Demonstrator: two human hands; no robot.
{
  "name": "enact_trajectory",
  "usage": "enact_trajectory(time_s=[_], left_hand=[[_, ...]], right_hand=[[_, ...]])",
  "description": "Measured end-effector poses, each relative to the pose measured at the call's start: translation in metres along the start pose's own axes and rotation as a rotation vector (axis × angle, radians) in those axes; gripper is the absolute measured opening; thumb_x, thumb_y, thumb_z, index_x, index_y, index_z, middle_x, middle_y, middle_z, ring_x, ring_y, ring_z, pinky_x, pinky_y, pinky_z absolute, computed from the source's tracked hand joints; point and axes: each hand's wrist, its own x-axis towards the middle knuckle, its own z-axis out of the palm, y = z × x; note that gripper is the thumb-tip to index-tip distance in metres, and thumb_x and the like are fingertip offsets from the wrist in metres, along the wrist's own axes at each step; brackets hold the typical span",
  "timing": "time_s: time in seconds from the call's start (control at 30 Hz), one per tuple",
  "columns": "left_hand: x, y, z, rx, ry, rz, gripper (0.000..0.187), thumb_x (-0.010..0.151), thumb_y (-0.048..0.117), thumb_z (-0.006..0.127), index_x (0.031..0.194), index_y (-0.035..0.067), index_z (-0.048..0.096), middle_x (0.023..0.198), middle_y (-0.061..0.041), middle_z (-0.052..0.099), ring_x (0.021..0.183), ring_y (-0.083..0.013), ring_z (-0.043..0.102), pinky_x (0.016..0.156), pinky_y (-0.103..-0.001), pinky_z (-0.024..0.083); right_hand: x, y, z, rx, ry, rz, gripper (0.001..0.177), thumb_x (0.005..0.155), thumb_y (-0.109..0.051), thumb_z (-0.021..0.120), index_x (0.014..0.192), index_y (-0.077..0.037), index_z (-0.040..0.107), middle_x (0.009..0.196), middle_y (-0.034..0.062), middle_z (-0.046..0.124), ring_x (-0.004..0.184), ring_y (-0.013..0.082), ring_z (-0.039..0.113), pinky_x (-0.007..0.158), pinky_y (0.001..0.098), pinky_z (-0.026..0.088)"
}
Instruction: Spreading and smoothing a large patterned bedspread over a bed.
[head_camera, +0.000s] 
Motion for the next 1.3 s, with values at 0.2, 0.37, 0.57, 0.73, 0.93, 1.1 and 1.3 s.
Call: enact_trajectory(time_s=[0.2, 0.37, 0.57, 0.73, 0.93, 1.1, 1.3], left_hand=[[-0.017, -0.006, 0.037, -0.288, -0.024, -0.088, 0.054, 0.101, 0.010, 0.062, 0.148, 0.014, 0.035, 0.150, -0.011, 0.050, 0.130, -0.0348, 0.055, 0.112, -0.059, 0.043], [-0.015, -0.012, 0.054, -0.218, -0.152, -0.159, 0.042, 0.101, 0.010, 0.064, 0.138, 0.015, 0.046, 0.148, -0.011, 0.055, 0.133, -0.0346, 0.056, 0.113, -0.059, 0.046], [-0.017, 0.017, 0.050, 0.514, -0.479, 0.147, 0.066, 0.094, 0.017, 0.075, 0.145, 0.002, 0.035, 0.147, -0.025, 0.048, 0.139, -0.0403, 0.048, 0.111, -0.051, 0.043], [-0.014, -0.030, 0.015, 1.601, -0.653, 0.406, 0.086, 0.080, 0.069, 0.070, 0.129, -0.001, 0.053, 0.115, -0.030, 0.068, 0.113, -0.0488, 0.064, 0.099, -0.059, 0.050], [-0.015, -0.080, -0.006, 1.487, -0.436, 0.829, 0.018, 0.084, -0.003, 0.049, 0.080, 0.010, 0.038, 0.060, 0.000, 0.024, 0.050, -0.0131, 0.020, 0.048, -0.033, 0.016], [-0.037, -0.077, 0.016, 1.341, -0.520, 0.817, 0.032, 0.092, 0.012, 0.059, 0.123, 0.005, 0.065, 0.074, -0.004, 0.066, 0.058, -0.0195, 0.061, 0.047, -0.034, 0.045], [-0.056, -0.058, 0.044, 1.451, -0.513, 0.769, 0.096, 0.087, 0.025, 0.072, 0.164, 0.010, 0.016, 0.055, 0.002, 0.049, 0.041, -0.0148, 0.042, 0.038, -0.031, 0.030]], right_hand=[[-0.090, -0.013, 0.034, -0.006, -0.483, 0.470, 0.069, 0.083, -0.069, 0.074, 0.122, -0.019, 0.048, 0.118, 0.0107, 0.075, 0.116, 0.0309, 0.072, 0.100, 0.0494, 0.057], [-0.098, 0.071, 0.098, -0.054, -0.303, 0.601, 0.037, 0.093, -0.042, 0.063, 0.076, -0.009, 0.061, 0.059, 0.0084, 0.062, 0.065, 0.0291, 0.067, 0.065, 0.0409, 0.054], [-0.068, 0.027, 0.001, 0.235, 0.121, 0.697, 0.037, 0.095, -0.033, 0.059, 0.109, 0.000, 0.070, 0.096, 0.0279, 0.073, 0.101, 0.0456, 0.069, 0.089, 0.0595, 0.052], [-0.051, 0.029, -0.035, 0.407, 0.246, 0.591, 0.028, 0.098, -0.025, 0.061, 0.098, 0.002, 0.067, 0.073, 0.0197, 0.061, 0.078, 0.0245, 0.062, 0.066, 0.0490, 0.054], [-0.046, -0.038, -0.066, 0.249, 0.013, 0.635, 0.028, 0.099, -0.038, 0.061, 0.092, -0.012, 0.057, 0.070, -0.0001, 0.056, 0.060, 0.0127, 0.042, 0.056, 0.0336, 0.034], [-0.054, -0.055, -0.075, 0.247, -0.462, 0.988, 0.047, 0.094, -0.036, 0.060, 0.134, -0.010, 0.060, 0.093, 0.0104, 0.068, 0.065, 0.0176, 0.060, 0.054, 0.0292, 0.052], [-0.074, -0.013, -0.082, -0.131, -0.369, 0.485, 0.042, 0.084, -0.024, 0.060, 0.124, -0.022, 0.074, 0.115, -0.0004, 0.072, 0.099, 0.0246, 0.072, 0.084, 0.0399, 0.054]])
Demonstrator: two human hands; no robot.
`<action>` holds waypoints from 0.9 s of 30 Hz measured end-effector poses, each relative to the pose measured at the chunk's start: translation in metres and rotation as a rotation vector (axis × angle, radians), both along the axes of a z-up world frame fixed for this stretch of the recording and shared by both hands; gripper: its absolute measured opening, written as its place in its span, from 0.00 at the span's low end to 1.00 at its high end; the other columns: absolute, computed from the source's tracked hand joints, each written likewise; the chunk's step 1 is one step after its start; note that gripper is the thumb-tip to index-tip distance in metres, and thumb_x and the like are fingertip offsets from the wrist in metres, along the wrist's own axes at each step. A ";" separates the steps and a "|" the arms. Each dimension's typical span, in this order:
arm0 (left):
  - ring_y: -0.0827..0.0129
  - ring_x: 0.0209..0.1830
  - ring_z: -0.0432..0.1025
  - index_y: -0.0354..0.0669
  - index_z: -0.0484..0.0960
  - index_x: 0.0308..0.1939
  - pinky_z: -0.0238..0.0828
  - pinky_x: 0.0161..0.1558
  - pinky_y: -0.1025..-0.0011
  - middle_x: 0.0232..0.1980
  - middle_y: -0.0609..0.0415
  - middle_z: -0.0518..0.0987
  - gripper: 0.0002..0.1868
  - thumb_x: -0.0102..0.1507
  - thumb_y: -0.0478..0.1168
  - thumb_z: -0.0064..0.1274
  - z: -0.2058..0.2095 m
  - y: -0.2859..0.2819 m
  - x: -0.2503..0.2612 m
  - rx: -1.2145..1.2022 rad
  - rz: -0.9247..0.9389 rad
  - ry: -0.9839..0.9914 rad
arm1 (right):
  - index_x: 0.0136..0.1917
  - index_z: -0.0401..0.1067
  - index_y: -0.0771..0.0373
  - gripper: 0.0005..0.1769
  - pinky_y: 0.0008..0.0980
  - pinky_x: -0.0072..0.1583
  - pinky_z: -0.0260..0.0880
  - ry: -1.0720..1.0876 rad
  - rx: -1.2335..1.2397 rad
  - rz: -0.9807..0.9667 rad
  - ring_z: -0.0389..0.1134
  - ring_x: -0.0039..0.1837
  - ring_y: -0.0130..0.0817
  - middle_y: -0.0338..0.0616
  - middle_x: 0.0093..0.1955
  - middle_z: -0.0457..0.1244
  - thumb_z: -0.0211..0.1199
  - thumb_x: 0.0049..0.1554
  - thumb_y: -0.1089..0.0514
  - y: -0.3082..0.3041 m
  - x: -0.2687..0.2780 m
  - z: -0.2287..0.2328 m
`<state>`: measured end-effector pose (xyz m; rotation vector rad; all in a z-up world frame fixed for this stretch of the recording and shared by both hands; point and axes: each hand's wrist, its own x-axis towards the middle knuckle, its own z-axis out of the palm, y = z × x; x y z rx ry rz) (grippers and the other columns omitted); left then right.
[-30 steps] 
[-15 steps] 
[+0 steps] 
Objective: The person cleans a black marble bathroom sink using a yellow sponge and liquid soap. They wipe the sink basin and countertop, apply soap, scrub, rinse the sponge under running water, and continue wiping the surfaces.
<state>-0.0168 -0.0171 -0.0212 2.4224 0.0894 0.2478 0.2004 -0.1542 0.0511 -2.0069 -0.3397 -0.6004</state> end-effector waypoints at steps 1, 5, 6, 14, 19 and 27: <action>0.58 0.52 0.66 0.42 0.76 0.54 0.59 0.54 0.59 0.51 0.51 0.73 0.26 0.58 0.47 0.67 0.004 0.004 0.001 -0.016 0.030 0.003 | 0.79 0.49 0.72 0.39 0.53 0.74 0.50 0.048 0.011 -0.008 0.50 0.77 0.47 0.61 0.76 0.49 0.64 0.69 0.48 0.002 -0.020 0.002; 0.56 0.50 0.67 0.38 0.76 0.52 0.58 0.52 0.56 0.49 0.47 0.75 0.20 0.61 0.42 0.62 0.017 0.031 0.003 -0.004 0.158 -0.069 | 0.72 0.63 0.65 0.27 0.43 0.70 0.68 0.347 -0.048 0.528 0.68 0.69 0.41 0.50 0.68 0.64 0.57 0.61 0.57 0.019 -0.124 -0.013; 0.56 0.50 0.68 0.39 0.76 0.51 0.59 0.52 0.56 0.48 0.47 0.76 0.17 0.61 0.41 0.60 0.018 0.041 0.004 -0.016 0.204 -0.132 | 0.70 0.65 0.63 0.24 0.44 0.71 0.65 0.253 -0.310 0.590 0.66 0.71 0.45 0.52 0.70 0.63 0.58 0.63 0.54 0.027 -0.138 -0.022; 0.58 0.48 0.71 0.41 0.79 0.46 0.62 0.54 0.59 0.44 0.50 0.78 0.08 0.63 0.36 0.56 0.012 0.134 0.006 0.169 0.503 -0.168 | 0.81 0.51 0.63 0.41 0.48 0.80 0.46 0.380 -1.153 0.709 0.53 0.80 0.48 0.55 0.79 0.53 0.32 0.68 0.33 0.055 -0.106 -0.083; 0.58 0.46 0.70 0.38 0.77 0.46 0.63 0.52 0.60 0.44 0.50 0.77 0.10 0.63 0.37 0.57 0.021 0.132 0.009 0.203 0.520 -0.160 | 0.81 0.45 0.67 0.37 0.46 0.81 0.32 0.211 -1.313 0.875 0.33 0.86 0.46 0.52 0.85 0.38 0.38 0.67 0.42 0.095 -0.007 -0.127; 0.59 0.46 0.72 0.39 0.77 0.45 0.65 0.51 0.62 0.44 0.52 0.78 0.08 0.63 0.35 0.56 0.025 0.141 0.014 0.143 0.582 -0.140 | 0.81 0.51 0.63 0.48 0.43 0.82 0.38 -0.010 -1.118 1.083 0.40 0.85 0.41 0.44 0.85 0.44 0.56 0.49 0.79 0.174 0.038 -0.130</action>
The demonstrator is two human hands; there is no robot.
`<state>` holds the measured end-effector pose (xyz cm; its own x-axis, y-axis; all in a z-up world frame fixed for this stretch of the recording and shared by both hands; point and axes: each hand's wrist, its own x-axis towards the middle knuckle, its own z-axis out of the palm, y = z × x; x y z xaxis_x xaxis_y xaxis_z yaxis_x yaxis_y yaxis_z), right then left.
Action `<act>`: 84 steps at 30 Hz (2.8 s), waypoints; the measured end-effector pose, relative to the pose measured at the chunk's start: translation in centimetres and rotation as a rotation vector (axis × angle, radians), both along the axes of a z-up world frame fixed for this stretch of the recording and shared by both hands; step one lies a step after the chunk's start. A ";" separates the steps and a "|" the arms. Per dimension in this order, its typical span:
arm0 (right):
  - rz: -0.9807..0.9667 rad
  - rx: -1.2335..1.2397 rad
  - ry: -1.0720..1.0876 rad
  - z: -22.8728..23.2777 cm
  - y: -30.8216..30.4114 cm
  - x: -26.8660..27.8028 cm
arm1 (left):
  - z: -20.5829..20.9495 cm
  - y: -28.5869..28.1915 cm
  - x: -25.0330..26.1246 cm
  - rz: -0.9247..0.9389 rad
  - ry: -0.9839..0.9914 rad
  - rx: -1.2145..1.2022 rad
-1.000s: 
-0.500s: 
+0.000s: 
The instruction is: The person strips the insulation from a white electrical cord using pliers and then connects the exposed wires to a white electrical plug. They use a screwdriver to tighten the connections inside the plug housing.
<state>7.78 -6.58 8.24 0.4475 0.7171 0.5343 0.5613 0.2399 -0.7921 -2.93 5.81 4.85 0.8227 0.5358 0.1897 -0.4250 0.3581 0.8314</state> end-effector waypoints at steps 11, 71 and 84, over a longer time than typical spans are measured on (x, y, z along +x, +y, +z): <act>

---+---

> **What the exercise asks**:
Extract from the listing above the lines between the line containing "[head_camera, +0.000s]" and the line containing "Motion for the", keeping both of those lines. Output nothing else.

> **Answer to this exercise**:
[head_camera, +0.000s] 
Motion for the next 1.3 s, with values at 0.2, 0.37, 0.57, 0.73, 0.93, 1.1 and 1.3 s.

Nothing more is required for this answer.